During 2010 this downward pressure on rents could persist as competition is expected to continue to increase. For the moment a lot of the available prime buildings are still under rental guarantee and it will only be when these expire, that some landlords could be ready to bring their rents down.
Investment market
The real estate investment volume in Luxembourg for 2009 (EUR 0.46 billion) maintained a same level as the year before but remains far below compared to the record years of 2006 (1.2 billion) and certainly of 2007 (EUR 2.6 billion).
In 2009 the share of own occupation deals was high; 30% of the total investment volume. Corporates took advantage of today’s climate or the opportunity to acquire real estate for entire of partly own occupation. This was the case for Bank of Luxembourg (Arsenal-CBD), NordLB (F7 Findel Golf – Airport) and P&T (Bian – Gasperich).

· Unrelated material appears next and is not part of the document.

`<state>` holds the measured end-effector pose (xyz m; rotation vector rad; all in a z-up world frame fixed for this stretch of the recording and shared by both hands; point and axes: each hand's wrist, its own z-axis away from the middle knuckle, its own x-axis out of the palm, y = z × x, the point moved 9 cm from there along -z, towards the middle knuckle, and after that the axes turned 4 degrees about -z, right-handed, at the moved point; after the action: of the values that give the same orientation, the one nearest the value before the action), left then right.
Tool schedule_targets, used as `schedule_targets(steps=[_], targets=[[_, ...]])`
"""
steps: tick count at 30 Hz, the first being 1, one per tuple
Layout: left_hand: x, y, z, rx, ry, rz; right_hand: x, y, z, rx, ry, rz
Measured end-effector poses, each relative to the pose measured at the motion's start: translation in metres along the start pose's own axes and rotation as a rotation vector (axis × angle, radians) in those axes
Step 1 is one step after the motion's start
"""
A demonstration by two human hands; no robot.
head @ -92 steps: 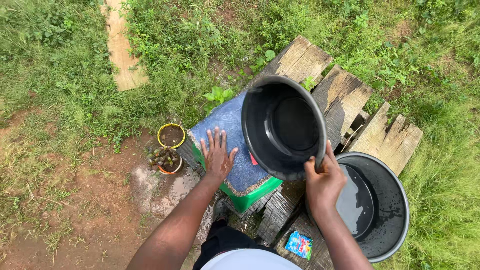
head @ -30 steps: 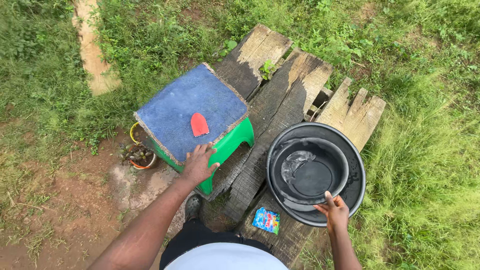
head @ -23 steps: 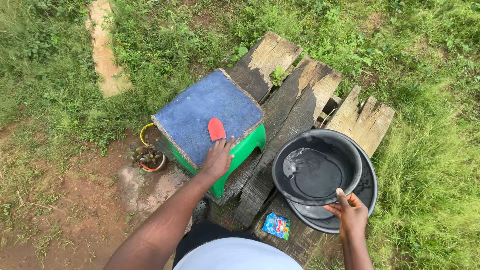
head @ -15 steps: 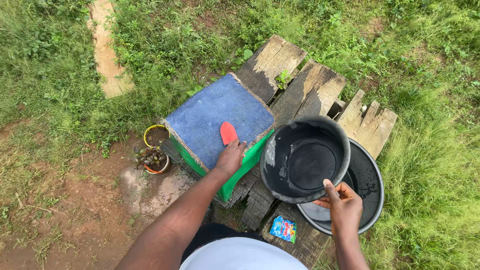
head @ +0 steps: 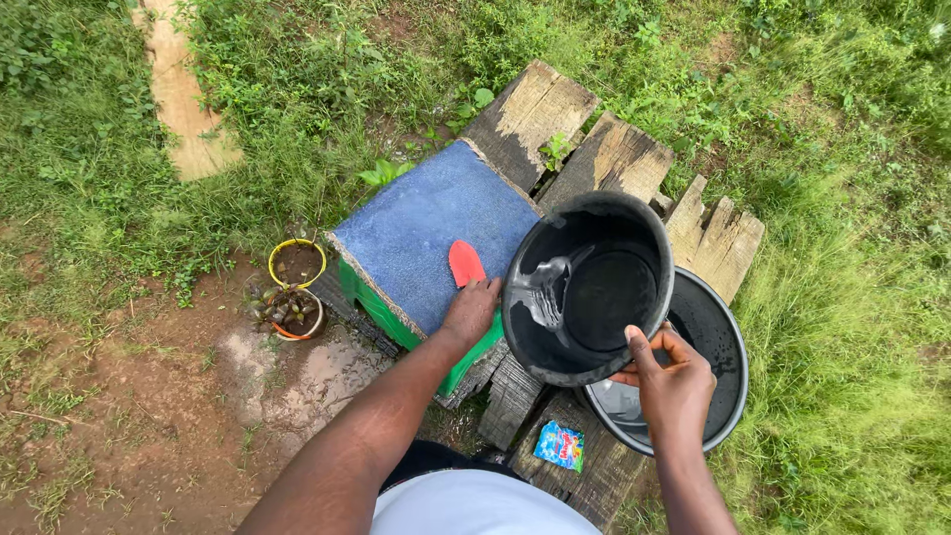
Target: The person scrubs the top of a green stool using a small red brush and soapy water, then rinses a black bowl and the stool using water from a larger bucket.
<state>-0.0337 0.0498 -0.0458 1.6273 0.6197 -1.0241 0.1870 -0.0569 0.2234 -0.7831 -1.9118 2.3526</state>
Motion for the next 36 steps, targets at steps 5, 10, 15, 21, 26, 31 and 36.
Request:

The analysis by origin of investors/capital shows a record volume of domestic investors (EUR 277 million) in 2009 taking 60% of the volume including Luxembourg government, Corporates (Bank of Luxembourg and P&T) for own occupation and private investors seeking the opportunity in today’s market. The second largest investor is Germany including NordLB and Commerzleasing taking 30% of the investment volumes.

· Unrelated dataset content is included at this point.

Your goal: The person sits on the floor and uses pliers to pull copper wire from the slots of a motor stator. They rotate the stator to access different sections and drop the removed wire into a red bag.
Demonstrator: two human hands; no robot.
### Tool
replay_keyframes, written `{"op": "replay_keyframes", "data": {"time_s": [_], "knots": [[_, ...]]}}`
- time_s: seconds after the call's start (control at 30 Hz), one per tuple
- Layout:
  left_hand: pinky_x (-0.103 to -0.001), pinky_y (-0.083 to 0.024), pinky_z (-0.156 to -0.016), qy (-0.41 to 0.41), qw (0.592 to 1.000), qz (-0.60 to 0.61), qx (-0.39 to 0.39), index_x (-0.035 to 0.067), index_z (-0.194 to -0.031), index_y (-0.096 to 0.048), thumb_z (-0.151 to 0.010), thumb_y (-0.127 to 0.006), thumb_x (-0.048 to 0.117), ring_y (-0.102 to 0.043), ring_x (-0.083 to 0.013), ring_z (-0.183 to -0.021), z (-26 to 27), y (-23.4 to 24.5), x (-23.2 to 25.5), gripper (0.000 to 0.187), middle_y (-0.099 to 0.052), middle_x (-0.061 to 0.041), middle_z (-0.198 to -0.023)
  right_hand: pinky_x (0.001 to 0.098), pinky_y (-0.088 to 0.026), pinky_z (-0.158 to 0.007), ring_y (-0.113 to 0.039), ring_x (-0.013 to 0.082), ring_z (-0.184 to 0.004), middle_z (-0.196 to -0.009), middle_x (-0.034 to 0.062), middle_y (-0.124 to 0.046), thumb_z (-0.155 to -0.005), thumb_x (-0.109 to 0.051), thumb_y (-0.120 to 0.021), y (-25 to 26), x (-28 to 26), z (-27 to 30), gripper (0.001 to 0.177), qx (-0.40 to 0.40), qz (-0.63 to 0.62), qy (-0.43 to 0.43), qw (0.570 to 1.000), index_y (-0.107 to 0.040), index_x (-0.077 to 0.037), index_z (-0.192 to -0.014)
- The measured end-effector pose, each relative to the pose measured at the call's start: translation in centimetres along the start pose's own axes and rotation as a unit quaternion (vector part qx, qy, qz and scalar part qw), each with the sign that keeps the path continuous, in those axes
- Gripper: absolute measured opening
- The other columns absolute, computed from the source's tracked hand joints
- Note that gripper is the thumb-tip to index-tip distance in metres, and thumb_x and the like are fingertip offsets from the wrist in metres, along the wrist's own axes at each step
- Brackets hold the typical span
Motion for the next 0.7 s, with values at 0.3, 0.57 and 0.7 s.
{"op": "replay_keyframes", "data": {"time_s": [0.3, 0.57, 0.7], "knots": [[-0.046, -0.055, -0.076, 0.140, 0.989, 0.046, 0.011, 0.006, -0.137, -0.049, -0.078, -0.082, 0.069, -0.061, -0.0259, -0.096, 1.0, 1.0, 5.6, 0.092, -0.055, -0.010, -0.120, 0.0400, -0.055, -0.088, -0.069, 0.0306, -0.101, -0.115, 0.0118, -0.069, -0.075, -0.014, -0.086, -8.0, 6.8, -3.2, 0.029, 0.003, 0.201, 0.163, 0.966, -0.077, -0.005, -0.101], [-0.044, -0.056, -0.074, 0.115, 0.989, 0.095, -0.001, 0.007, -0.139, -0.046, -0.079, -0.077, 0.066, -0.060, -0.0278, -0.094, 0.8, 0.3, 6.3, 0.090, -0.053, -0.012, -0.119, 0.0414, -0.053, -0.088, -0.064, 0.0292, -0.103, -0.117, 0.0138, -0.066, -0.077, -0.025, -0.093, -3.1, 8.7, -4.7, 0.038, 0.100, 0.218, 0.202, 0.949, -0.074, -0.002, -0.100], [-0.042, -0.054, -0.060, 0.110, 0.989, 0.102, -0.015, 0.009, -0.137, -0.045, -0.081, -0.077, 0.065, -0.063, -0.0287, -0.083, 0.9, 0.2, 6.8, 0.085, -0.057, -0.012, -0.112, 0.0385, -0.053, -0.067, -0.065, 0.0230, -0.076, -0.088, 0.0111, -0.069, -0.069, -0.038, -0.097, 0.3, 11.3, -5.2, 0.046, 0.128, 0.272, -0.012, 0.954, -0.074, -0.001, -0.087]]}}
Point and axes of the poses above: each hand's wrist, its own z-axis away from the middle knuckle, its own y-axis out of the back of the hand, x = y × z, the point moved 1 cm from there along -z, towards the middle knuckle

The reason for the low volume is mainly the lack of core products. Owners of those products are not inclined to sell. Further, there is the lack of credit provided by the banks and the general shortage of liquidity. Banks avoid risk following the financial crises and the current economic crises. Consequently debt driven investors are not active anymore in today’s market and others wait until the market is bottoming out. Institutional investors look mainly to buildings with long term leases (6 year or more). This means buildings with long term secured income, so less or no risk. Investment products which respond to these criteria are rare. In today’s market the sale of speculative projects with rental guarantee is impossible.
Across Europe, prime yields have been revised upward predominately in 2008. During the second half of 2009, yields remained fairly flat and even started to compress again in London. In Luxembourg, yields increased in 2008 by 45 basispoint and by another 20 basispoint during Q1 2009 but remained unchanged during the rest of the year at a level of 6.00-6.95%.
Outlook. For 2010, it is more likely that the investment volume will be higher than 2009. Buildings with long term leases will continue to be the most sought after investment products in 2010. We do not foresee important value corrections for buildings with at least six year leases. It remains important however to watch the letting market where rents remain under downward pressure.
The main active investors would be the German investors which watched first the markets that saw high price corrections (London and Paris) and are now also looking for opportunities in other European markets including Luxembourg. Domestic investors and Insurance companies will remain active on the market.
It is not excluded that banks will put buildings which they own for own occupation on the market through S&LB. Until now there have been no forced sales but this could change in 2010 especially for building which were overfinanced and which face high vacancy.